Sukha, the ability to enjoy ourselves in a way that is beneficial or harmless, is something we can cultivate within ourselves through concentration, insight and awareness practice. We have been spending a few weeks really paying attention to how we create dukkha in our lives, compounding any pain we find by dragging in the past and future, and we will bring more attention to that in the coming weeks. But this week, and from here on out, I ask you to also notice what is pleasurable in your life.

We talked last week about embodiment. Sensing in to our bodies is a big part of our focus in meditation practice. Sometimes we focus on the strongest sensation. But when the strongest sensation becomes overwhelming, it is skillful to find another sensation in our body to focus on, one that is neutral or pleasurable.

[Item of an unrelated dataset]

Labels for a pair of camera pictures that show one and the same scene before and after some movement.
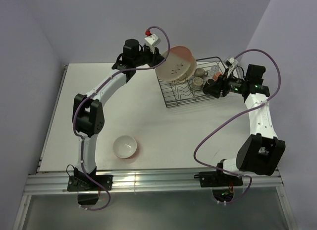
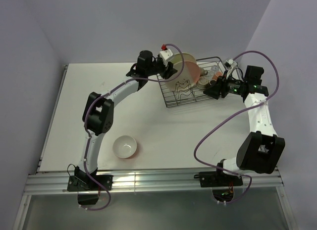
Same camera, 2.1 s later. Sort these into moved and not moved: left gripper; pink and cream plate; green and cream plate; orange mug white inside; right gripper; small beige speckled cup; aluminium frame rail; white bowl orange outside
Moved: left gripper; small beige speckled cup; green and cream plate; pink and cream plate
Not moved: aluminium frame rail; white bowl orange outside; orange mug white inside; right gripper

Because of the way our brains work and the requirements for survival in our history, we have a tendency to focus more on pain and the potential for future pain. So cultivating an ability to focus on what is pleasurable can be skillful, bringing us closer to the truth of the whole of our current situation. We don’t focus on what is pleasurable in our experience in order to escape or mask pain. We are not trying to run away from the pain, but to remind ourselves to open our embrace to hold all experience, not just the most difficult. We are bringing balance into the moment, acknowledging all of what is.

What we notice when we focus on any sensation for a long time is that it changes. What we labeled ‘pain’ may become a symphony of changing sensations. This is also true for pleasure. The most pleasurable sensation in the world may become intolerable if prolonged. It is valuable noticing to see the truth in this, to understand the impermanence of pain and pleasure. We can even take comfort in the truth of impermanence. ‘This too shall pass.’ And it serves as a reminder of how important it is to stay present with our experience so that we won’t miss the moments of our lives in pursuit of other moments, which, if we continue in this trend, we won’t be present for either.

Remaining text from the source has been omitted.